姜青姝出聲薛兆,退下。
是。
薛兆又后退一步,
讓開身。
姜青姝緩步上前,慢慢走到謝安韞跟前,謝安韞看著她,沒有動作,周圍的人也都屏息望著這一幕。
她抬頭看了一眼里面的屋子,“進去說吧。”
“好。”
謝安韞也沒問她想說什么,或許他能猜到,女帝無端端地來見他,也許是跟兵部那次一樣,打的溫柔牌,實則是溫柔刀。
這破敗的院落棄置許久,屋內也結滿了蛛網,下人里里外外收拾了一番,姑且可以暫歇。
謝安韞帶著傷坐在缺損的破木桌前,微微閉目,手指下意識去摸袖子,卻發現今日出來得匆忙,他平時日日隨身攜帶,唯獨今日沒有帶為她準備的那只簪子。
罷了。
他再次睜開眼,望向進來的女帝。
“陛下是想找臣要神醫”
“是。”
可惜,臣不會給陛下。
他也看出她體內余毒未清,此刻步履虛浮,并不好受,他強行忽略心底那么一絲疼惜之意,淡淡說“陛下如今夜里睡覺,是否會突然手足冰冷,被生生凍醒余毒殘留于肺腑,陛下的身子只會日漸衰弱,最后藥石無靈。
姜青姝說“你就這么想殺朕”
謝安韞突然咳了咳,背隨著咳嗽微微彎曲,寬松的衣衫下,交錯結痂的鞭痕在蒼白的肌膚上若隱若現,分外猙獰駭人。
他低喘道“臣現在也是半人半鬼,和陛下一起死,好像也不錯呢。”姜青姝沒有說話,只是平靜地看著他。

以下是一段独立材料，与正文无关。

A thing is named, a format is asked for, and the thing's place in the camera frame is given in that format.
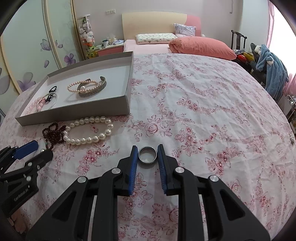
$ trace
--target mug
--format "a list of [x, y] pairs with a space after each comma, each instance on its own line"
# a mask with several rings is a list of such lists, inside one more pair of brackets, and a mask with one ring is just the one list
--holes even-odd
[[103, 46], [106, 48], [108, 46], [108, 40], [103, 40]]

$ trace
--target pillow
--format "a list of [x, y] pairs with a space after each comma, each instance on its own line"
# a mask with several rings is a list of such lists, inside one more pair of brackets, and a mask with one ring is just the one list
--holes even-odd
[[174, 26], [177, 37], [195, 36], [195, 26], [186, 26], [178, 23], [174, 23]]
[[137, 44], [168, 44], [171, 40], [176, 39], [176, 35], [167, 34], [138, 34], [136, 36]]
[[172, 53], [185, 53], [222, 58], [236, 59], [236, 54], [225, 43], [206, 37], [176, 38], [170, 41], [169, 47]]

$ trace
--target dark wooden chair
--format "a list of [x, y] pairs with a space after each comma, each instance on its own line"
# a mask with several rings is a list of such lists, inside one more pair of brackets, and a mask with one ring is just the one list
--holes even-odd
[[237, 42], [236, 42], [236, 49], [240, 50], [240, 40], [243, 37], [244, 38], [244, 48], [246, 47], [246, 36], [243, 36], [241, 33], [239, 32], [234, 32], [233, 30], [231, 30], [232, 32], [232, 39], [231, 39], [231, 49], [233, 48], [233, 37], [236, 34], [237, 35]]

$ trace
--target blue jacket
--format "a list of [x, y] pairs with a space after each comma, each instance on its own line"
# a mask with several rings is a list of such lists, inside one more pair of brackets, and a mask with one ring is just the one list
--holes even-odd
[[282, 61], [271, 53], [265, 44], [262, 44], [256, 70], [262, 71], [267, 61], [273, 61], [273, 64], [267, 64], [265, 90], [275, 101], [278, 101], [282, 96], [285, 83], [289, 82], [288, 73]]

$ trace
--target bed frame
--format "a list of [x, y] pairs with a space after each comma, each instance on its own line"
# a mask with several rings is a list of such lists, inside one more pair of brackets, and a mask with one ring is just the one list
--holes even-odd
[[201, 36], [200, 18], [177, 12], [128, 12], [122, 14], [124, 40], [138, 34], [175, 33], [174, 23], [196, 26], [195, 36]]

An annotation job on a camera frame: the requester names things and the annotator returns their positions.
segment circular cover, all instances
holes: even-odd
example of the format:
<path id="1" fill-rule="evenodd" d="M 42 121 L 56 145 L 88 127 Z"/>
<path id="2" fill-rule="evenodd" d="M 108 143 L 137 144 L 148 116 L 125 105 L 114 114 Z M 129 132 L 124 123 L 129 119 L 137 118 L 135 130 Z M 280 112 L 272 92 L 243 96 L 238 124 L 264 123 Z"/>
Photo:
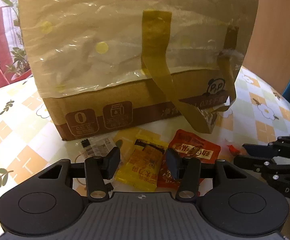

他都說到這個份上了,神醫在他手里,他寧可和她一起拖死,也不愿意讓她得到神醫,這個人就是自私薄情,嘴里說著喜歡她,其實他還是以自己為先。
日光下斜,天色昏沉。
風卷枯桑,鷓鴣騰飛,仿佛在預示著什么。
謝安韞灼灼地望著她,突然說“其實陛下和臣是同一種人,滿口言愛,實則心硬如鐵,臣之前
以為陛下真的喜歡君后,如今看來,不過如此。
“臣和趙玉珩最大的區別,無非是臣不愿讓謝族為陛下所用,而趙玉珩,他知道怎么讓陛下信他。
“但若有一日,趙氏一族開始展露不臣之心呢
”陛下對他,又會比臣好多少
姜青姝并不想聽他說這些,謝安韞說對了,她就是冷酷之人,為了皇權可以不擇手段。
不過趙玉珩和他有本質的區別。謝安韞自己太鉆死胡同了,滿眼只有利用和算計,長在這樣爾虞我詐的環境中,他連自己的族兄都能殺,從來沒有體會過真情的滋味,才看不透罷了。
姜青姝近日體力不佳,站了一會兒,便尋了個地方坐下,手指懶洋洋地絞著絳帶,道“說這些有意義嗎
沒有意義,所以陛下請回吧,臣會立刻殺了婁平,陛下體內的毒,永遠都不會解。
姜青姝偏頭看了他一眼,道了聲“好”,居然真的起身要往外走。
她走至門邊時,謝安韞突然又好似突然發瘋一樣,笑了起來。
她頓住。
身后,他笑聲低沉又冷,近乎不甘地嘲諷道“陛下和臣都是倔強的人呢,其實陛下心里清楚,您說什么,臣會心軟,然后將婁平交給你。”
但是。
她卻寧死都不說。
他故意說要殺了婁平,她都要無藥可救了,她卻還是這副冷冰冰的態度,真是如他所料,卻又這么令人心痛。
謝安韞自嘲地想著。
姜青姝卻在此時回身,看向坐在一片陰影中、仿佛與黑暗融為一體的男人,突然說“朕卻沒有謝卿倔強,謝卿傷得這么重,明明可以讓婁神醫為你醫治,卻為了讓朕不得到他,寧可自己也不治傷。